## WHAT IS NEEDED
Answer with the exact lines of the following material from the one containing "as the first" through the one containing "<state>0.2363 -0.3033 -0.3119", both end lines included.
(RECORDS SUPPLIED begins)
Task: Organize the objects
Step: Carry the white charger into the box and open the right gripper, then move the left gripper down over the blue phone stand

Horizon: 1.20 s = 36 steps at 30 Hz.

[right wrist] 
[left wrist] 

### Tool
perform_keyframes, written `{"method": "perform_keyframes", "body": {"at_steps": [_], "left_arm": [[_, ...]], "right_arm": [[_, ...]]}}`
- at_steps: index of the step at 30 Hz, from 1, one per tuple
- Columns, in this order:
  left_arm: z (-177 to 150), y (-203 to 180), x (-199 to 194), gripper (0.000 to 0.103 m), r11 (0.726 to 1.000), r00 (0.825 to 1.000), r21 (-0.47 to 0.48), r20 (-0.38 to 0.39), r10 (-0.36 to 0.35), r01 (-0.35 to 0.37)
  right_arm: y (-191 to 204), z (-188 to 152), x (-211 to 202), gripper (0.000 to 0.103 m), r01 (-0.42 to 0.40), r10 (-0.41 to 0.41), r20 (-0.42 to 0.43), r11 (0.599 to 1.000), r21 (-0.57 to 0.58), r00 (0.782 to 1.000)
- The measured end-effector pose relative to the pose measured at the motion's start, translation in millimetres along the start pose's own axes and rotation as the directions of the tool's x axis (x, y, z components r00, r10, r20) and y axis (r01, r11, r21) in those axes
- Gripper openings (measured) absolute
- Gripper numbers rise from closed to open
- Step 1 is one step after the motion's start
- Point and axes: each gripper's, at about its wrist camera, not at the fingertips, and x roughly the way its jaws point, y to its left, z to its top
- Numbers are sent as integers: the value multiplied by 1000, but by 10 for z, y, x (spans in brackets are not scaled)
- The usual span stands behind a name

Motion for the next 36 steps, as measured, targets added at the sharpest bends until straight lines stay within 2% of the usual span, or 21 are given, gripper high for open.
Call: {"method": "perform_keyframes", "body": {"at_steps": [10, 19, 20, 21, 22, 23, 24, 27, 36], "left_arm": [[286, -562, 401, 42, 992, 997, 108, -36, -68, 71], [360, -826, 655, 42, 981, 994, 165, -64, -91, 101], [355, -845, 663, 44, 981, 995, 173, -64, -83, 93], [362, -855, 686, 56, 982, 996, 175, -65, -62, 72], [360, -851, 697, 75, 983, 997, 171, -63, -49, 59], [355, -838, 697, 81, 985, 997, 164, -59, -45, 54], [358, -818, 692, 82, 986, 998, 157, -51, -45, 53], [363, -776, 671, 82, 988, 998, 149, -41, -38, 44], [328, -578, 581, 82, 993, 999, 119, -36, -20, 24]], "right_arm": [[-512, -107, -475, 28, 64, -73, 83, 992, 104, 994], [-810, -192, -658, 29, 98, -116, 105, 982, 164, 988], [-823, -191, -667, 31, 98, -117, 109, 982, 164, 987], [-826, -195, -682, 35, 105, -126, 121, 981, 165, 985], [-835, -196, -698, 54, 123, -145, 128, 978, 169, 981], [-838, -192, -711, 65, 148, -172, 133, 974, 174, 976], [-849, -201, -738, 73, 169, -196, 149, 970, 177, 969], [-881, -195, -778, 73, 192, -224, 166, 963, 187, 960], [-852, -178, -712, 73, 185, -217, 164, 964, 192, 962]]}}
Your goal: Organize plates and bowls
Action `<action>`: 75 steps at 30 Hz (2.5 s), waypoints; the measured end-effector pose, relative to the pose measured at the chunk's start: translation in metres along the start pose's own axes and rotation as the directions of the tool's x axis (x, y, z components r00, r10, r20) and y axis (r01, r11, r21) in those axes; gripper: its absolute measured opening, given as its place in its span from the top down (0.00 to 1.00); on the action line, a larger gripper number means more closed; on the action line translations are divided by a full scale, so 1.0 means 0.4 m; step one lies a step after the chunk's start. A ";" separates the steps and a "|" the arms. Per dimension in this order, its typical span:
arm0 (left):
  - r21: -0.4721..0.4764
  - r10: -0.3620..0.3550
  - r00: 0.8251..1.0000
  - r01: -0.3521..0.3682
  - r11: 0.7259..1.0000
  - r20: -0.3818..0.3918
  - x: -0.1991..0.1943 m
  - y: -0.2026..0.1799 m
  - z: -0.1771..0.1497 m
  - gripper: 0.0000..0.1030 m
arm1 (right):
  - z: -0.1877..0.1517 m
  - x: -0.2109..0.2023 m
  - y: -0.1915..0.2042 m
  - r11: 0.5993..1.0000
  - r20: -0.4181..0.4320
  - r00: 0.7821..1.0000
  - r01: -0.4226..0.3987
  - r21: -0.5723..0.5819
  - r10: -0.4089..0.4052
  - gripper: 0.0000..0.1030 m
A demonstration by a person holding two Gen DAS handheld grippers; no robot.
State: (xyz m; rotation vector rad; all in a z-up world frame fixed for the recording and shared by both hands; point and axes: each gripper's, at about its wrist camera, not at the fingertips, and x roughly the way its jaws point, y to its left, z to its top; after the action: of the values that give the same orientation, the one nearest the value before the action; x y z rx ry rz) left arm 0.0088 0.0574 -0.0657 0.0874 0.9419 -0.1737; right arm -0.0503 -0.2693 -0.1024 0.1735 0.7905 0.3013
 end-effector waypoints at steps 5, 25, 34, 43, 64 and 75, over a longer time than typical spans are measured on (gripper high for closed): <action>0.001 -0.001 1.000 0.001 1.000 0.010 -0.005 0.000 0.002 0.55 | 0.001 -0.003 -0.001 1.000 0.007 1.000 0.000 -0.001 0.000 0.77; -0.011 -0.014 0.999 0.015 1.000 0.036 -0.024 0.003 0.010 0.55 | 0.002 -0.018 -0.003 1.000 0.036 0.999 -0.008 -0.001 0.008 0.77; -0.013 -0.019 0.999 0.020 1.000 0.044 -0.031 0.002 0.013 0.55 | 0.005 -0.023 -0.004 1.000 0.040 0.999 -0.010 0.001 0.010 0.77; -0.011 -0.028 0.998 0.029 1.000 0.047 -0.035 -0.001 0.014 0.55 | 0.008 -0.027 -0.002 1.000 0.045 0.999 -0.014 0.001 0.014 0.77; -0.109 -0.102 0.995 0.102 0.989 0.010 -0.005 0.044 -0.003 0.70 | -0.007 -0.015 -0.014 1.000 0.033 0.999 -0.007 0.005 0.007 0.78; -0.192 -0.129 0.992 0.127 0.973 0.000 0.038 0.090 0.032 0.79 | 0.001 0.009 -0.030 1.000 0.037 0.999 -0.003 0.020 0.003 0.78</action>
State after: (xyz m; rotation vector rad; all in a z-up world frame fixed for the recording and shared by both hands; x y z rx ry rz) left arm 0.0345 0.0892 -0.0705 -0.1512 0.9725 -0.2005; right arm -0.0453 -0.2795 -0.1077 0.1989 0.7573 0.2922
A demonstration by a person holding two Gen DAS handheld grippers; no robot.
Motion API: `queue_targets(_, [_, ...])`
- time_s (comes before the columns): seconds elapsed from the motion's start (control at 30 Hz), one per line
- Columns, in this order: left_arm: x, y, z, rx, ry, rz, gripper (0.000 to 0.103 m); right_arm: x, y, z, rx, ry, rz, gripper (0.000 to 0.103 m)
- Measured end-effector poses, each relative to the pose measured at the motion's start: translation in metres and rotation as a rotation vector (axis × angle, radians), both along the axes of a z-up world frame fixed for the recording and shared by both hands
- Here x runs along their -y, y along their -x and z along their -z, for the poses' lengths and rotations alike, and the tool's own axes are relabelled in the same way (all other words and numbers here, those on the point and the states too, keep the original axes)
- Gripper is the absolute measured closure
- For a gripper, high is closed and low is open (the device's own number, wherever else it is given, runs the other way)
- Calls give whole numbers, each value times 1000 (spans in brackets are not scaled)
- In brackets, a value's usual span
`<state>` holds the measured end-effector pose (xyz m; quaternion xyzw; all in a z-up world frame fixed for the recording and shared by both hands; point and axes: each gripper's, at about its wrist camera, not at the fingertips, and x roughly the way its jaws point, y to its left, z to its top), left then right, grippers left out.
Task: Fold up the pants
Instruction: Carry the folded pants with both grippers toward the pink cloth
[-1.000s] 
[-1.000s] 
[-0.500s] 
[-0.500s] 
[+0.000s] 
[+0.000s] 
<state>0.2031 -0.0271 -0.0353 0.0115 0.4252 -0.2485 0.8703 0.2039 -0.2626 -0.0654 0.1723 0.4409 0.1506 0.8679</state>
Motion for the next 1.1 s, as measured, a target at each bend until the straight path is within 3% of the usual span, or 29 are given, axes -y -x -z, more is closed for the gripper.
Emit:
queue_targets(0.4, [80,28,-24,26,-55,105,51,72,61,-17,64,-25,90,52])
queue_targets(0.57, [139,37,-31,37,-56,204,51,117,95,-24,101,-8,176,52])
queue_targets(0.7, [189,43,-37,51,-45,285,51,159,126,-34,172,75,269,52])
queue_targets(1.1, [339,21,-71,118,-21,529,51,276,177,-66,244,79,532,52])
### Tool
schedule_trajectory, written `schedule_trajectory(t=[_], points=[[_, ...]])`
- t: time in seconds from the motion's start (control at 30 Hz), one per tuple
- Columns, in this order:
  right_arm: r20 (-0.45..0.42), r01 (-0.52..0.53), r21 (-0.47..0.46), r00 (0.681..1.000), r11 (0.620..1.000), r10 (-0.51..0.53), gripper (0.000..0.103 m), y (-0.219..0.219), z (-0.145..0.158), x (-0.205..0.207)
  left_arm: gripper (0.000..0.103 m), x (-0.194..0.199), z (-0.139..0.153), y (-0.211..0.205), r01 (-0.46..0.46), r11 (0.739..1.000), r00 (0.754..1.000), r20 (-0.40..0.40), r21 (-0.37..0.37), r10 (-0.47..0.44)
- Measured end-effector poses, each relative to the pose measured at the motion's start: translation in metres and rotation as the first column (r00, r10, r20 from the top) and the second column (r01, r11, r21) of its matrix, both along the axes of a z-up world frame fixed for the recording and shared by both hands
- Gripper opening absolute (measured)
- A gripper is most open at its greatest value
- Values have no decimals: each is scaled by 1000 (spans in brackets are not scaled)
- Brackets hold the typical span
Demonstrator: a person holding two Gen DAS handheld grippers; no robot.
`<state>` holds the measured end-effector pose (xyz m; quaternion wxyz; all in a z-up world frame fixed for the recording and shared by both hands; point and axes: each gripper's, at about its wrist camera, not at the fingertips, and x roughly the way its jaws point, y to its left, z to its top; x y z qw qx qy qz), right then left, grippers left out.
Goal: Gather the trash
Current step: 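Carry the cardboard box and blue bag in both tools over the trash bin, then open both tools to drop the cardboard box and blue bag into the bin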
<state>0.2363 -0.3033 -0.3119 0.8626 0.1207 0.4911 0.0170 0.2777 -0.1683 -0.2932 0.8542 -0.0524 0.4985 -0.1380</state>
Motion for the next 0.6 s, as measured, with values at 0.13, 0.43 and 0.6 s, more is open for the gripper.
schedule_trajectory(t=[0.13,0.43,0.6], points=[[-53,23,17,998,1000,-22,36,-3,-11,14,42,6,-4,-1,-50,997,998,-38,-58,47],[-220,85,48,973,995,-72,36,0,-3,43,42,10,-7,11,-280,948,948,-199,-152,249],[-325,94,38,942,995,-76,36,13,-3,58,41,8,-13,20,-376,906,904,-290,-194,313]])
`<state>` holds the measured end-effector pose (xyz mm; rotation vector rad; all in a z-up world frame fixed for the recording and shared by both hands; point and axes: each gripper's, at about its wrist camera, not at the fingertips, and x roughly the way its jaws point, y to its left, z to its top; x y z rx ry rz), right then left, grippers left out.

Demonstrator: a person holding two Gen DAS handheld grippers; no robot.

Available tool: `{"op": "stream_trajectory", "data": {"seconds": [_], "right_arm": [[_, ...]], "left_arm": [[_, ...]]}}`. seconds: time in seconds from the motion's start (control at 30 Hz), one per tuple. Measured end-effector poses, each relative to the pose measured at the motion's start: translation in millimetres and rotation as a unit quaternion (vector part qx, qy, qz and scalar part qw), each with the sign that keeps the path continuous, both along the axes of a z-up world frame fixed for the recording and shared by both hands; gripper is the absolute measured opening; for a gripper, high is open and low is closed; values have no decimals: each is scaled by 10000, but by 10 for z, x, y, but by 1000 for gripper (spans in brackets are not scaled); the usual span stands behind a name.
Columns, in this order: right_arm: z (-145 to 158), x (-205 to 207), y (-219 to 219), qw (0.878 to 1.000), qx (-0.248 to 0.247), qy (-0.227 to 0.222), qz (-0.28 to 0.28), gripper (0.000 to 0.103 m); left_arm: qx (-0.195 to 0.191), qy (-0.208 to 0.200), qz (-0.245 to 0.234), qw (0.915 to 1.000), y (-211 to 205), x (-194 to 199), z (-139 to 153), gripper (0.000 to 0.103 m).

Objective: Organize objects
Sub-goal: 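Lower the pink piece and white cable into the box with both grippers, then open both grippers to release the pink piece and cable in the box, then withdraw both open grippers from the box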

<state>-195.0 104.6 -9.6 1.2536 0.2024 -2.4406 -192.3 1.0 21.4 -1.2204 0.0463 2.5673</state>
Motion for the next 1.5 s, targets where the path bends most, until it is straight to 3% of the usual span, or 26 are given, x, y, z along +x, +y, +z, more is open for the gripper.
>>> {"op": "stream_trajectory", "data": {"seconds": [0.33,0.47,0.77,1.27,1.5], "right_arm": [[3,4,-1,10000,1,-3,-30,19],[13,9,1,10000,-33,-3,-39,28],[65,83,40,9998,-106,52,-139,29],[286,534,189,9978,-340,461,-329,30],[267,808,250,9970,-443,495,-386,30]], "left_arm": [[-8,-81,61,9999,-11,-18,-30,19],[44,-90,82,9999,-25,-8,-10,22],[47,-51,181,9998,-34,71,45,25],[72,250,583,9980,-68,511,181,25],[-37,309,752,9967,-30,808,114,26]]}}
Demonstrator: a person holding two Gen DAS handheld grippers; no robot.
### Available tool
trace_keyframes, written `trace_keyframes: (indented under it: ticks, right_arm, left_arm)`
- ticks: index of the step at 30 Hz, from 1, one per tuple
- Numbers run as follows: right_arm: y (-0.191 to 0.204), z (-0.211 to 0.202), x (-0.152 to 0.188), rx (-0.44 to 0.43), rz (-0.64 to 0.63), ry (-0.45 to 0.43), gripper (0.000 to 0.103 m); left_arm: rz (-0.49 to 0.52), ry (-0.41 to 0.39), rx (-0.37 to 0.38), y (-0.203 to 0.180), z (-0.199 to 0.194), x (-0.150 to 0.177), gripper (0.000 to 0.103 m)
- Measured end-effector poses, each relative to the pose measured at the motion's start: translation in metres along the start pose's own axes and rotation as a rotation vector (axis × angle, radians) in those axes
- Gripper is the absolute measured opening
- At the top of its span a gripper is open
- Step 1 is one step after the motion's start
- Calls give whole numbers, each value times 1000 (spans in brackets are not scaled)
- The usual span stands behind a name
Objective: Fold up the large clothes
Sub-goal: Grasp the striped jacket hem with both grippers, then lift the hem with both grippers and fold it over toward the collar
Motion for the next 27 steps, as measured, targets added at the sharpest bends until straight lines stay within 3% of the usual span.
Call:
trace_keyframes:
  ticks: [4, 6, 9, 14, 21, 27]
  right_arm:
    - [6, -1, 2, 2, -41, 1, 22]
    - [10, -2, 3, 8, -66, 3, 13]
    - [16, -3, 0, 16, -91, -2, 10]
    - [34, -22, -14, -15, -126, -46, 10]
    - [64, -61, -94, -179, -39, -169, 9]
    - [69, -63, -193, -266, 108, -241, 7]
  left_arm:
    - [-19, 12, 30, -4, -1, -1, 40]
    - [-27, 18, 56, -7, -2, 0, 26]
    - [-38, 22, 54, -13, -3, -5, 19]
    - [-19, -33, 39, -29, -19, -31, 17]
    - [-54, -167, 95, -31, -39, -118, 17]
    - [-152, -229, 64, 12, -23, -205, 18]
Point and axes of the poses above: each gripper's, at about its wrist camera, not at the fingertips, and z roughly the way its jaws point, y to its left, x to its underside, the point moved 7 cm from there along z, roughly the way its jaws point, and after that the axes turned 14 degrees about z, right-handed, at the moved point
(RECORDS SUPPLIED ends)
## EXERCISE RESULT
- Measured end-effector poses, each relative to the pose measured at the motion's start: translation in metres and rotation as the first column (r00, r10, r20 from the top) and the second column (r01, r11, r21) of its matrix, both along the axes of a z-up world frame fixed for the recording and shared by both hands
- Gripper opening absolute (measured)
- A gripper is most open at its greatest value
- Values have no decimals: each is scaled by 1000 (spans in brackets are not scaled)
- Brackets hold the typical span
Demonstrator: a person holding two Gen DAS handheld grippers; no robot.
`<state>` holds the measured end-effector pose (xyz m; quaternion wxyz; all in a z-up world frame fixed for the recording and shared by both hands; point and axes: each gripper's, at about its wrist camera, not at the fingertips, and x roughly the way its jaws point, y to its left, z to its top; x y z qw qx qy qz), right then left, grippers left out.
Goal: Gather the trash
Current step: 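Carry the cardboard box and blue bag in both tools over the trash bin, then open both tools to drop the cardboard box and blue bag into the bin
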<state>0.2363 -0.3033 -0.3119 0.8626 0.1207 0.4911 0.0170 0.2777 -0.1683 -0.2932 0.8542 -0.0524 0.4985 -0.1380</state>

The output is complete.